The richness of beetle communities (in terms of the estimated number of families per site, per date and per trapping method) was found to be dependent on the trapping method (Chi‐square = 8.947, df = 3, p‐value = .030; Figure S2). Specifically, the highest richness was sampled in pitfall traps (marginal mean family richness = 31.8; CI 95% = [1.473, 687.6]), while window traps provided the lowest beetle family richness (marginal mean family richness = 10.0; CI 95% = [0.404, 248.9]). It was not, however, influenced by the other three variables of interest (landscape context (Chi‐square = 0.098, df = 1, p‐value = .754), temperature (Chi‐square = 0.293, df = 1, p‐value = .588), precipitation (Chi‐square = 0.218, df = 1, p‐value = .640)). In addition, there was also no significant effect of any variable on beetle community diversity as estimated by Shannon index, but it appeared that Simpson diversity was slightly higher in natural forests compared to plantations (Chi‐square = 4.091, df = 1, p‐value = .043; marginal mean = 3.95; CI 95% = [1.890, 8.230] vs. 2.48; CI 95% = [1.160, 5.310], respectively; Table S1 and Figure S2). There was no significant effect of any of the variables tested when richness and diversity indices were estimated for a common sample size.
There was a strongly significant effect of the trapping method (Chi‐square = 40.319, df = 3, p‐value < .001) on the variation of beetle abundance across sites, with light traps being predicted to provide higher abundance (Figure 4). Moreover, the abundance of beetle communities was significantly higher (Chi‐square = 3.892, df = 1, p‐value = .049) in natural forests (estimated marginal mean abundance = 60.0; CI 95% = [31.3, 114.7]) compared to plantations (estimated marginal mean abundance = 29.8; CI 95% = [14.2, 62.7]). It was not, however, associated with temperature (Chi‐square = 0.047, df = 1, p‐value = 0.829) or precipitation (Chi‐square = 0.860, df = 1, p‐value = .354) (Figure 4). When analyzes were computed for five families separately, we similarly identified a significant effect of trapping methods.

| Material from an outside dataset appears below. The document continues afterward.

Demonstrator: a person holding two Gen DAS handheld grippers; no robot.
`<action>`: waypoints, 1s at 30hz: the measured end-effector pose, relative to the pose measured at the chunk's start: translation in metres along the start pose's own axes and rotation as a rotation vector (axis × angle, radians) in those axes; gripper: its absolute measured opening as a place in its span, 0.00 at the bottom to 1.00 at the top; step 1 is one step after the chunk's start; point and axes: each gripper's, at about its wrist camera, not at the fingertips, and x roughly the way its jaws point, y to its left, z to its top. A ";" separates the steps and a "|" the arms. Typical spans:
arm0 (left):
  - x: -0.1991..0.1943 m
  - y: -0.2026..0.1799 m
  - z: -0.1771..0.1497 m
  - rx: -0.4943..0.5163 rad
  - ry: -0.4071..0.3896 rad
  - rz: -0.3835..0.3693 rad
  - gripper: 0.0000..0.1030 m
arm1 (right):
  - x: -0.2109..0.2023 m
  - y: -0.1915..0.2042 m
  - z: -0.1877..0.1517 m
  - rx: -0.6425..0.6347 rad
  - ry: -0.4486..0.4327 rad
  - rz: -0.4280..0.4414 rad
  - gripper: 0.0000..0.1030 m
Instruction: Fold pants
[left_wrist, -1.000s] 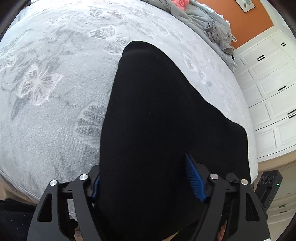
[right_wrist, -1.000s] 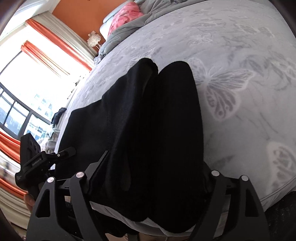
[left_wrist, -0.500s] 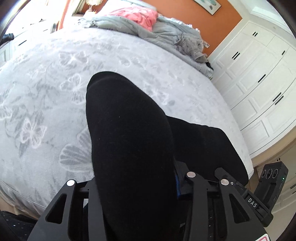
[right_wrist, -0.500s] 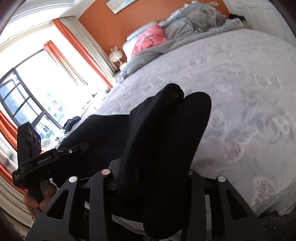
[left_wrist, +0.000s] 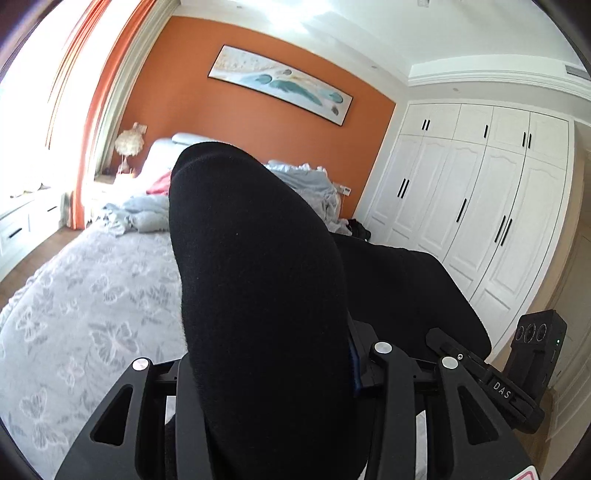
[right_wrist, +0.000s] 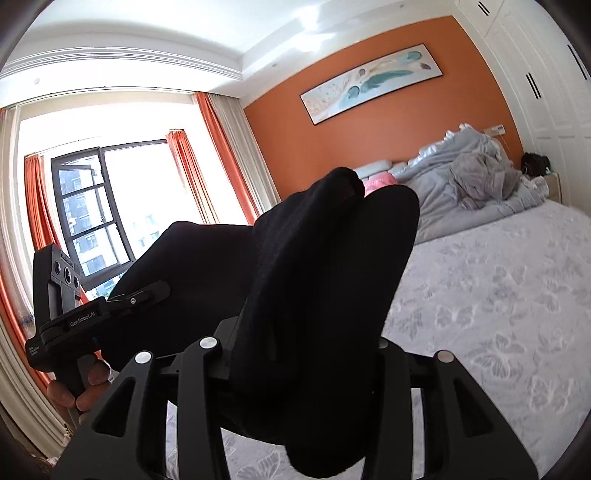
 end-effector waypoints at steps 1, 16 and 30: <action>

We were not, however, able to distinguish the effect of landscape context on beetle abundance, except for Scarabaeidae (Table S2) where the predicted abundance were actually higher in plantations (estimated marginal mean abundance = 6.735; CI 95% = [1.959, 23.155]) than in natural forests (estimated marginal mean abundance = 1.007; CI 95% = [0.555, 5.410]).
FIGURE 4.

Partial dependence plots showing the predicted beetle abundance for different levels of the four response variables tested (only trapping method and landscape context are significant at the α = .05 level), modeled using a negative binomial mixed‐effect model.
4. DISCUSSION
Despite the fact that tropical areas host the majority of insect diversity, they are generally vastly undersampled compared to temperate ecosystems (Hellmann & Sanders, 2007). This knowledge gap is particularly undesirable in Southeastern Asia, which is experiencing a rapid land use change that may imperil its rich insect biodiversity. In this study, we report for the first time a large sampling of the whole order Coleoptera carried out across a large part of Laos, which enabled the investigation of the drivers of beetle diversity at a large spatial and taxonomical scale. This is a step toward a better understanding of insect diversity in Asian tropical forests, and of the threats they may face.

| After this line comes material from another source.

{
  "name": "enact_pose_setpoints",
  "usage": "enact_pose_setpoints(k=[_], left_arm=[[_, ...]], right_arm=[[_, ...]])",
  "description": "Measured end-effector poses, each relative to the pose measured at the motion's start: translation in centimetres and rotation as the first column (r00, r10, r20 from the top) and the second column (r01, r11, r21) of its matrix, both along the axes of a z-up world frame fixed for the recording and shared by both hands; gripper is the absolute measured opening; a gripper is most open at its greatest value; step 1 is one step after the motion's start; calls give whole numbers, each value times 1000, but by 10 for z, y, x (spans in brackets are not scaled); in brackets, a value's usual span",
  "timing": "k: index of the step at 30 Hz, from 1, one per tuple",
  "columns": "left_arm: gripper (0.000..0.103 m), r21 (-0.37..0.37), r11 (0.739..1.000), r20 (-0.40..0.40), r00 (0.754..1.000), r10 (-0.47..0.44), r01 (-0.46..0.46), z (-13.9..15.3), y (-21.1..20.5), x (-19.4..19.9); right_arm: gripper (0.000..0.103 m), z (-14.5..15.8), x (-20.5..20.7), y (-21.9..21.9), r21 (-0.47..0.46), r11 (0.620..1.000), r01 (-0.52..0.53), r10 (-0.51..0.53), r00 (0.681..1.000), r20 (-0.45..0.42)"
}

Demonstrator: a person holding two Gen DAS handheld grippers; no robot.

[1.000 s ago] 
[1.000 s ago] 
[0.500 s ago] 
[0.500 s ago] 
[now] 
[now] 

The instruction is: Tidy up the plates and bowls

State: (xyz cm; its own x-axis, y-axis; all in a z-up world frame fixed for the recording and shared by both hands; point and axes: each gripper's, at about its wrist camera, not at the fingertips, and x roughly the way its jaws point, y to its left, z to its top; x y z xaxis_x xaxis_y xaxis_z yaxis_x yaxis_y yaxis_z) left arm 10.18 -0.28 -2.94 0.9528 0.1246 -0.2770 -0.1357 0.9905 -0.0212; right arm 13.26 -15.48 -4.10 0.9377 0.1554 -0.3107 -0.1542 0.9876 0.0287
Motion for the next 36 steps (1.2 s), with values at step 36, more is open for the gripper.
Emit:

The present study first confirmed our expectation that beetle diversity is high in the country. From the ca. 20,000 collected specimens, we recorded 63 beetle families. Moreover, more than 50 beetle specimens remained impossible to assign to any known family and were thus excluded from this study. Some of them may belong to additional beetle families, suggesting that the diversity of beetle families in the region may be even larger. It is however hard to reliably estimate the actual number of families living across the various land cover types of the country without a meticulous approach involving standardized sampling protocols and molecular taxonomy (García‐Robledo et al., 2020). The data presented here reveals slightly higher number of families than that of earlier recorded data in surrounding countries such as Thailand, Vietnam, and Hong Kong (Rattanawannee et al., 2013; Thinh et al., 2004; Zhao et al., 2022). Overall, 177 Coleoptera families were recorded globally, meaning that we recorded 36% of all known beetle families (Moodley et al., 2022). However, due to practical constraints, the present study described beetle communities at the family level only. Indeed, beetle taxonomy is notoriously difficult in the absence of detailed identification keys or molecular tools (see e.g., Jin et al., 2020; Sabatelli et al., 2021). The actual diversity at the species level, that is species richness, is thus much more important, and may include endemic or undescribed species.
According to our results, beetle abundance was reduced in plantations compared to natural forests, which is in line with global patterns which show that insects are sensitive to habitat disturbance from human activities such as agricultural expansions or settlements (Hansen et al., 2012; New et al., 2021; Sánchez‐Bayo & Wyckhuys, 2019). Natural forest ecosystems play an important role in species diversity worldwide (Gibson et al., 2011), whereas intensification of agriculture is identified as a major cause of insect diversity decline and extinction (Sánchez‐Bayo & Wyckhuys, 2019), but also soil carbon loss (Guo et al., 2022). A strong impact of land use intensification has been reported for beetles and other insects in tropical forests in Asia, as well as in Africa and America (Phillips et al., 2017). Several observational and experimental studies have revealed that the conversion of natural forests into plantations is harmful to species that cannot adapt to their new environmental conditions (Uribe et al., 2021; Warren‐Thomas et al., 2015); our results show that Laos is no exception. Therefore, a large number of insect communities may be, currently or in the near future, at risk from land use intensification in Laos, even though the region is still mainly covered by mountains and forests.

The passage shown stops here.